Assignment
Write out once more the lines running from the top of the entries below to the line with "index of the", both ends included.

==== The records ====

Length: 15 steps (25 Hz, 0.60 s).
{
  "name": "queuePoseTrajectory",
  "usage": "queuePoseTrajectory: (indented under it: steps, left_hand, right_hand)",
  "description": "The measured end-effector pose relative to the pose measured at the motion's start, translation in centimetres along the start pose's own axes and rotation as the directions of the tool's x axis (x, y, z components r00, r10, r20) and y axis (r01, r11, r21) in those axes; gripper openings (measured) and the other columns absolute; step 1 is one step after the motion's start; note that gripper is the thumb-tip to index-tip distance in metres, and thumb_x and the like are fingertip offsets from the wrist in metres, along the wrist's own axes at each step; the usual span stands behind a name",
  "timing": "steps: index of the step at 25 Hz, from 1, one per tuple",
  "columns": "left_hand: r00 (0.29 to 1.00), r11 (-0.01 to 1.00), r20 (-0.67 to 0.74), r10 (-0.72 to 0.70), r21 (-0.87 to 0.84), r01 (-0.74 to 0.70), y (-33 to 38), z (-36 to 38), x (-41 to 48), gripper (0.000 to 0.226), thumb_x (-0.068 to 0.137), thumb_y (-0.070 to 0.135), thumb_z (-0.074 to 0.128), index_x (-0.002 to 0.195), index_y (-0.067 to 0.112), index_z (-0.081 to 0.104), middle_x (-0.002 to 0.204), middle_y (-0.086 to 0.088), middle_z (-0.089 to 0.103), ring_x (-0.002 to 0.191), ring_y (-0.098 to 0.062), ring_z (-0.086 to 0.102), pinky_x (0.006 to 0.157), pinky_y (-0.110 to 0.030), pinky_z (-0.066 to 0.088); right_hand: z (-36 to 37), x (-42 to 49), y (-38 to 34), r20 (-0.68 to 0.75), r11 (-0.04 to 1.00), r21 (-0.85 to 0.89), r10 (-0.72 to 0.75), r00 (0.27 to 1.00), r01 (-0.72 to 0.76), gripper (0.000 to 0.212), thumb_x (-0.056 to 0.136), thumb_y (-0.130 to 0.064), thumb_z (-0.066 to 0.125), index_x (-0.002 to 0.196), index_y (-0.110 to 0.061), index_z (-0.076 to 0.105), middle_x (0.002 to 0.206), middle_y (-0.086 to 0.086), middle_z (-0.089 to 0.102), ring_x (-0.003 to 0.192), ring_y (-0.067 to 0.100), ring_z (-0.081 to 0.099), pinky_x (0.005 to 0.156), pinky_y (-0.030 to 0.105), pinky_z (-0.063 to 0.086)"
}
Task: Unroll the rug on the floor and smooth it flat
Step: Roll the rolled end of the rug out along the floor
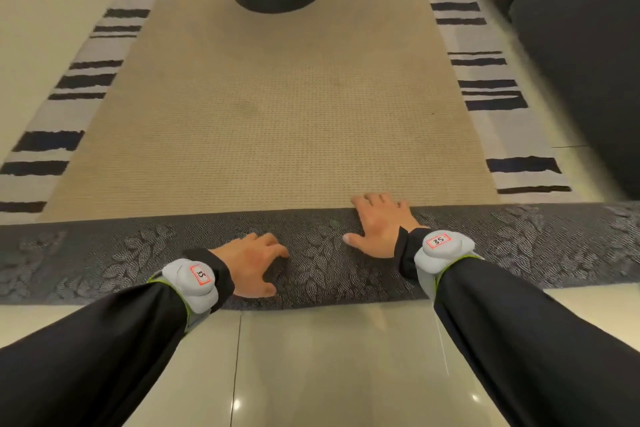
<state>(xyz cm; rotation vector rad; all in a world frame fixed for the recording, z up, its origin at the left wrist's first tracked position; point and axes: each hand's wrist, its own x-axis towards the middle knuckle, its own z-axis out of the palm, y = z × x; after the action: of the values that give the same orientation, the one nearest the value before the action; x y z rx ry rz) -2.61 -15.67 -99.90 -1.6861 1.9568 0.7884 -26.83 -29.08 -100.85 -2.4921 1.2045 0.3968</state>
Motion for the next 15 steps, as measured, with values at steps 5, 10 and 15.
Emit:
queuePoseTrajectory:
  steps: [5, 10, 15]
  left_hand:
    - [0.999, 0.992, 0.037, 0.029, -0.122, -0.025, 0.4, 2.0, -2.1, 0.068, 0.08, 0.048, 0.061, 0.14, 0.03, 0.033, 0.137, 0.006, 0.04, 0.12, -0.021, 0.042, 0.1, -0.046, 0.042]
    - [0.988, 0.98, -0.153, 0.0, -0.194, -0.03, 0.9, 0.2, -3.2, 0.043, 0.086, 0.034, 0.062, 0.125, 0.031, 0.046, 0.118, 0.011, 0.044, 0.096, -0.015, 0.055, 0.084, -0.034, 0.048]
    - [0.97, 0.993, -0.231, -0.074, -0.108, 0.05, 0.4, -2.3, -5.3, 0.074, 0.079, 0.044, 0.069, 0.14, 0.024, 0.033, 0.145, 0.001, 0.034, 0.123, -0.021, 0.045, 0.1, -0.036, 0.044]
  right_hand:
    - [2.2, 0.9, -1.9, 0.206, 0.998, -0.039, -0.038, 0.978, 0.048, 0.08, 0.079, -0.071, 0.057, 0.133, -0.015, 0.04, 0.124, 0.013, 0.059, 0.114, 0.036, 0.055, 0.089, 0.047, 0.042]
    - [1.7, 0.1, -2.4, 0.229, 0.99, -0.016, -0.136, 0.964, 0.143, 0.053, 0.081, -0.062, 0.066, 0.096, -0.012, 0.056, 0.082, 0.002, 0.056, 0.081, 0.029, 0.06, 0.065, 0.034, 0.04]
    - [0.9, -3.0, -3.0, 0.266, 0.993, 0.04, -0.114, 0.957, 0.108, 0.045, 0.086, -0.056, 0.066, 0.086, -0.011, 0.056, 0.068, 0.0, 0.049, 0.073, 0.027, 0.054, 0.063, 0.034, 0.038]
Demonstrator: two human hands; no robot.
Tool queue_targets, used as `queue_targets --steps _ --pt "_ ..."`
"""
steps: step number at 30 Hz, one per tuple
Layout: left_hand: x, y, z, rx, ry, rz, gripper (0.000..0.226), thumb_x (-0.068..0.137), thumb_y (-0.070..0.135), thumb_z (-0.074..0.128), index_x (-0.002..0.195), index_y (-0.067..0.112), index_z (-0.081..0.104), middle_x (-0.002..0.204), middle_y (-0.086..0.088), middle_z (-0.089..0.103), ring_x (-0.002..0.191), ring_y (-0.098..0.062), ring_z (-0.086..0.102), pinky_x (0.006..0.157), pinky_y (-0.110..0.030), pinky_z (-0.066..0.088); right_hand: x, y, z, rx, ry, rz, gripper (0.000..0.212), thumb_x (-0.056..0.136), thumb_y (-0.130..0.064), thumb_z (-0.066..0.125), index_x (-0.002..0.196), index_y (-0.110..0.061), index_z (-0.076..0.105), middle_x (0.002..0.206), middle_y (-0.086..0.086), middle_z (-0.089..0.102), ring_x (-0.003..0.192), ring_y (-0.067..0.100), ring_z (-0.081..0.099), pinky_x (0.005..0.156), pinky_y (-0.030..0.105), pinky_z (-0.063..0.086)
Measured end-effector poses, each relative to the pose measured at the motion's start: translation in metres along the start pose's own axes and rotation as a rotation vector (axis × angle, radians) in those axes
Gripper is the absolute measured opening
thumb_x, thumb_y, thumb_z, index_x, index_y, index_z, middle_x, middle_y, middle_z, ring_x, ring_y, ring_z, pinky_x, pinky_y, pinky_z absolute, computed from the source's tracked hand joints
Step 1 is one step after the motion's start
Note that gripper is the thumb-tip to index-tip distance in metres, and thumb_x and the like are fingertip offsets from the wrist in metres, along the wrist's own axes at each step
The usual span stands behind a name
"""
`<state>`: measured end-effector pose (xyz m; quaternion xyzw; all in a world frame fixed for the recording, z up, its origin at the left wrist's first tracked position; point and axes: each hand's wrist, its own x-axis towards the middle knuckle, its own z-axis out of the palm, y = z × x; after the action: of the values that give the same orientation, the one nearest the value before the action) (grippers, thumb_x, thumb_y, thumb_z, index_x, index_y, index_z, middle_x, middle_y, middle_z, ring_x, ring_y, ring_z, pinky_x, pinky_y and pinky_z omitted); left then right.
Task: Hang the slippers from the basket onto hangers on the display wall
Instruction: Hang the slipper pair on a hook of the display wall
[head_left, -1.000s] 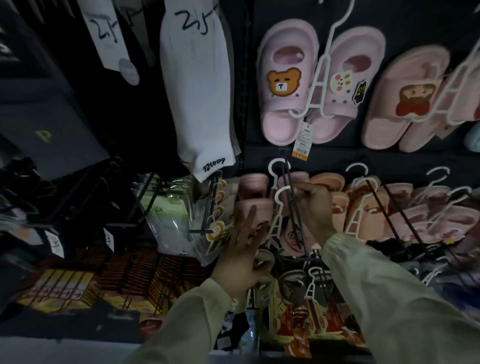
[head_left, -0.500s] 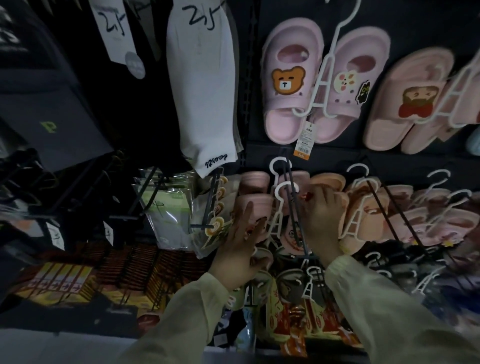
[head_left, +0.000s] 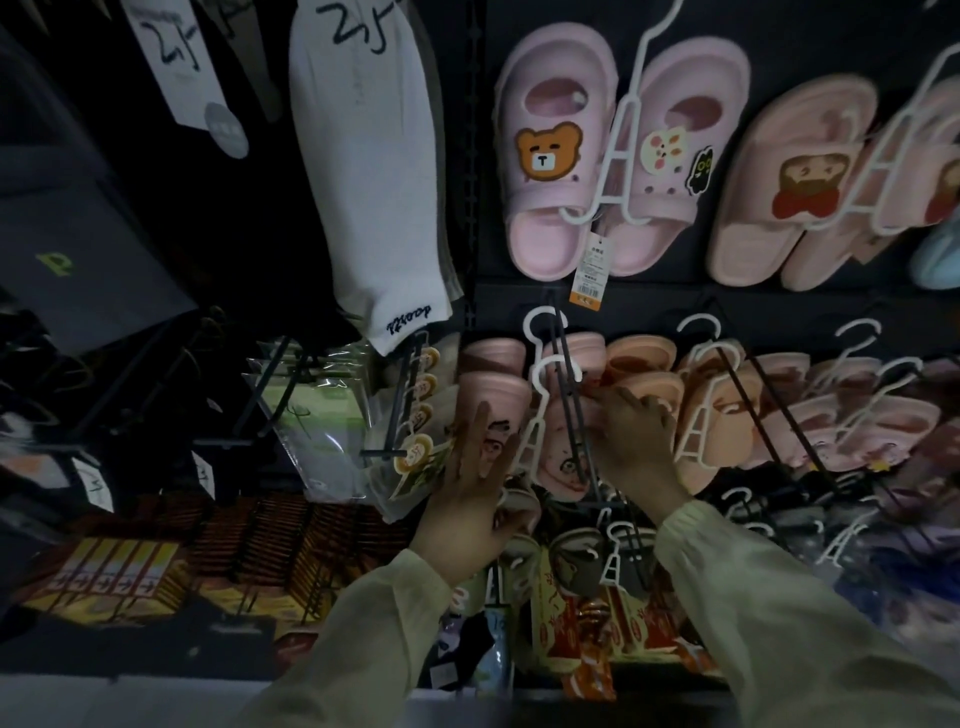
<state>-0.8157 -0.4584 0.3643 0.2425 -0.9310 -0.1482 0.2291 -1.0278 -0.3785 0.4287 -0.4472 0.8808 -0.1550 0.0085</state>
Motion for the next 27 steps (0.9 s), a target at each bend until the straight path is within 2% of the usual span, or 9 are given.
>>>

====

Output
Length: 15 steps (25 Hz, 0.60 s).
{
  "name": "queuePoseTrajectory",
  "usage": "queuePoseTrajectory: (indented under it: steps, left_hand, right_hand)",
  "description": "The measured end-effector pose relative to the pose measured at the motion's start, translation in centimetres along the start pose's own axes and rotation as the directions of the tool's x axis (x, y, z components r00, r10, r20) and y axis (r01, r11, r21) in those axes; gripper openings (measured) and the other columns absolute; step 1 is one step after the motion's start; note that gripper is the thumb-tip to index-tip distance in metres, and thumb_x and the like are fingertip offsets from the wrist in metres, along the wrist's own axes at each step; the usual span stands behind a name",
  "timing": "steps: index of the step at 25 Hz, from 1, one per tuple",

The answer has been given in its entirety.